Zebec also urged group liability, arguing that conduct by individuals before Ocean Drive Properties was incorporated should be attributed to the company. The court declined to impose group liability on the facts presented. It underscored that any unlawful act must be grounded in specific conduct by the sued party that infringed Zebec’s protected interest and caused its damage. The court added that Ocean Drive Properties’ knowledge of Zebec’s dispute with SMQDC at the time of the 2015 settlement did not bridge the causation gap, because both events occurred after Zebec had already dissolved its contract.
An expert appointed by the court concluded that retail floor area in the two later Bastions exceeded thresholds referenced in earlier planning discussions for Dutch Village. The court stated that such exceedances may be relevant to the port entities, but they did not establish a wrongful act by Ocean Drive Properties or its owners against Zebec, and therefore did not affect liability in this action.
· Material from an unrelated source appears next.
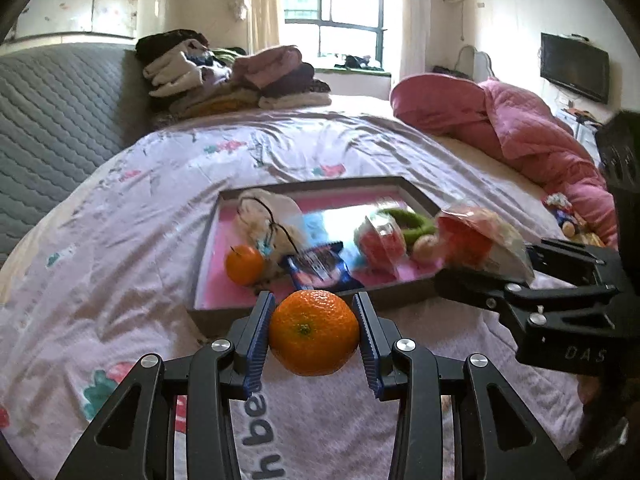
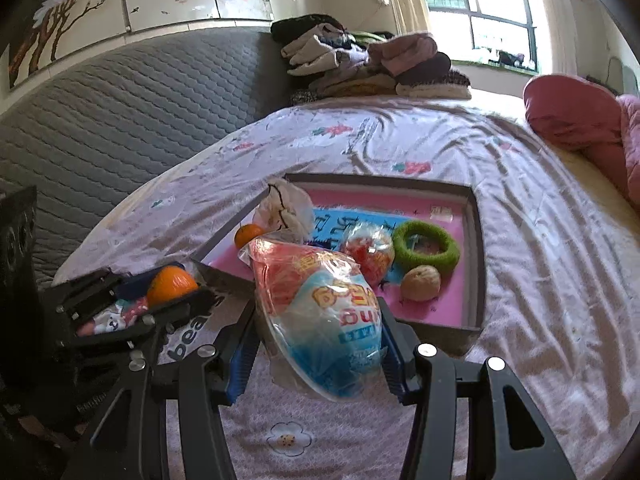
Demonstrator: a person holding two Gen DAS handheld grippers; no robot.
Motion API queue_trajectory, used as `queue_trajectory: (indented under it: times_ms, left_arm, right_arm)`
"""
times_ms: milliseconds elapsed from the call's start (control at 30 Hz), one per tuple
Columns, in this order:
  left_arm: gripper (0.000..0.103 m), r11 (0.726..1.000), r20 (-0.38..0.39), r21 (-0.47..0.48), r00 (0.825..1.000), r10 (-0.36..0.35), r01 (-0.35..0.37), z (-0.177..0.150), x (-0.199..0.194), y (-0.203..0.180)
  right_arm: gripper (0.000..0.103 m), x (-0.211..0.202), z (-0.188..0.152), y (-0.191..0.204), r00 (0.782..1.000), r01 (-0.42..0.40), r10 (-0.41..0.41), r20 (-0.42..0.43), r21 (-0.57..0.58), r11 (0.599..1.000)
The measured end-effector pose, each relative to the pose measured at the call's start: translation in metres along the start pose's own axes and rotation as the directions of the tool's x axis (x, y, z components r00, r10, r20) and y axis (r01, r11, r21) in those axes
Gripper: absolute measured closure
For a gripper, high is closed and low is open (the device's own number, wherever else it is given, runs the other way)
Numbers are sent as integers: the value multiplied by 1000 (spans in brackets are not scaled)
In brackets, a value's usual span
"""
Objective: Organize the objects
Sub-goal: 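Lift the orange and the candy egg and carry both over the tray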
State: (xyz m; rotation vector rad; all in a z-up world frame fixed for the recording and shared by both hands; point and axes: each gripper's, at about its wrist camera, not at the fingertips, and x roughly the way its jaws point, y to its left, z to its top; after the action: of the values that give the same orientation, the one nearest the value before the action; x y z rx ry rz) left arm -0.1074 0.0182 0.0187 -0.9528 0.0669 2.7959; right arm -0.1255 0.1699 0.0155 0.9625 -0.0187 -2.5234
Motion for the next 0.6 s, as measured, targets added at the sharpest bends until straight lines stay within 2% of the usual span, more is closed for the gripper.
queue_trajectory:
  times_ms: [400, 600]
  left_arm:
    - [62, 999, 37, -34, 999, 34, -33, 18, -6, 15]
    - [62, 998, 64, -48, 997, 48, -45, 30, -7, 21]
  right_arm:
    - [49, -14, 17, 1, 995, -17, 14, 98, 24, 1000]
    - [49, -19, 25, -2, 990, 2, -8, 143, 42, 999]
The court also recorded that a deed filed by Zebec on August 19, 2025 went beyond the narrow purpose set by the court, and it declined to treat that filing as a disguised new claim.
The claim against SMQDC had already been dismissed in line with the first interlocutory judgment, which held that a 2015 settlement ended the dispute between Zebec and SMQDC. Costs follow the event. Zebec must pay costs to Ocean Drive Properties and to Ramchandani and Mirpuri jointly, set at Cg 27,000, and to SMQDC, set at Cg 24,000, with specified post-judgment additions and interest if unpaid after November 11, 2025. The award against Heyliger includes costs of Cg 31,740.50. The cost orders identified in the judgment are provisionally enforceable.
In practical terms, Zebec retains a large enforceable award against Theo Heyliger, while its claims against Ocean Drive Properties, Ramchandani, Mirpuri, and SMQDC are dismissed with costs. The court centered its analysis on chronology, burden of proof, and causation, and concluded that Zebec did not tie the alleged payments or inducements to the termination of its contract in mid-2014, whereas the unrefuted interlocutory findings established Heyliger’s liability for inducing the port decision that blocked Zebec’s project.